Wood Street is home to Wood Street Indoor Market. The market was the site of a cinema from 1912 to 1955, operated by the Penny Picture Theatre Co. It re-opened under new independent management in 1953 as the Rio Cinema, but this was short lived and it closed in 1955. Now the market is filled with quirky market traders, and was documented in a short documentary made by Mark Windows.

Walthamstow has a wide variety of housing stock, but the vast majority of residential property was built in the early 20th century. From Coppermill Lane in the west (next to the marshes), to Wood Street in the east, there are thousands of terraced streets dating to the Edwardian era and the 1920s. The area along Markhouse Road and St James Street has many examples of Warner properties. These were developed as affordable housing for the working classes in the early part of the 20th century. Bombing raids in the Second World War and urban redevelopment projects in the 1960s and 1970s have left areas with more modern housing, mostly in the shape of low-rise concrete blocks.

The northern continuation of Markhouse Road is St James's Street to which Blackhorse Road follows, served by underground and railway stations, which in turn becomes Blackhorse Lane. This is bound on its western side by industrial units and warehouses. The London Borough of Waltham Forest has proposed developing the area around Blackhorse Road railway station to become a gateway to the town.

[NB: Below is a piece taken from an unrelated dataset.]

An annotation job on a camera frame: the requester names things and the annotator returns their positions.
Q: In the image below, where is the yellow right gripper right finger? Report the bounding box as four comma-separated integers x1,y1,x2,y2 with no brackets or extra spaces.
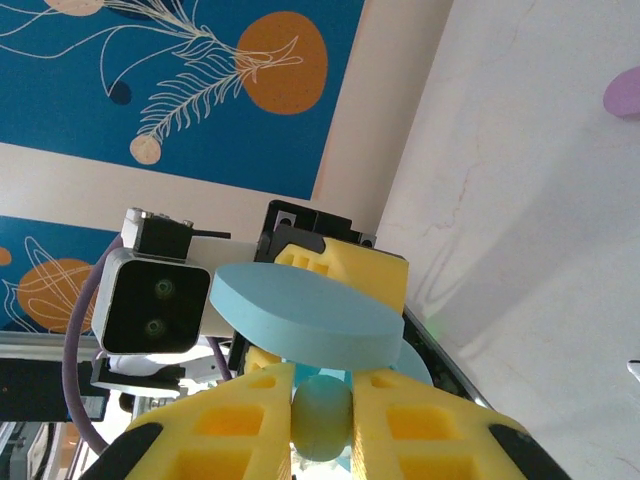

Although bounded by the marshes to the west and parts of Epping Forest to the east, there is little open space in the actual town. There used to be two commons in the town, Church Common, adjacent to St. Mary's Church in Walthamstow Village and Markhouse Common, located off Markhouse Lane (now Markhouse Road) and what is now the western end of Queens Road. Both open spaces were lost in the 19th century, when the land was sold to property developers. Lloyd Park has been open to the public since 1900 and is located on Forest Road behind the William Morris Gallery. It has a formal garden with a pond, and the adjacent Aveling Field has facilities for bowling, tennis, basketball, an outdoor gym, a skate park and a children's play area.

==Demography==
Walthamstow roughly approximates to seven of the electoral wards within the London Borough of Waltham Forest: Chapel End (northeastern part), Higham Hill (northwestern part), High Street (western), Hoe Street (inner-eastern and Walthamstow Village), Markhouse (southwestern), William Morris (northern), and Wood Street (eastern and Upper Walthamstow). The 2011 census counted a total population of 109,424 of all these wards combined.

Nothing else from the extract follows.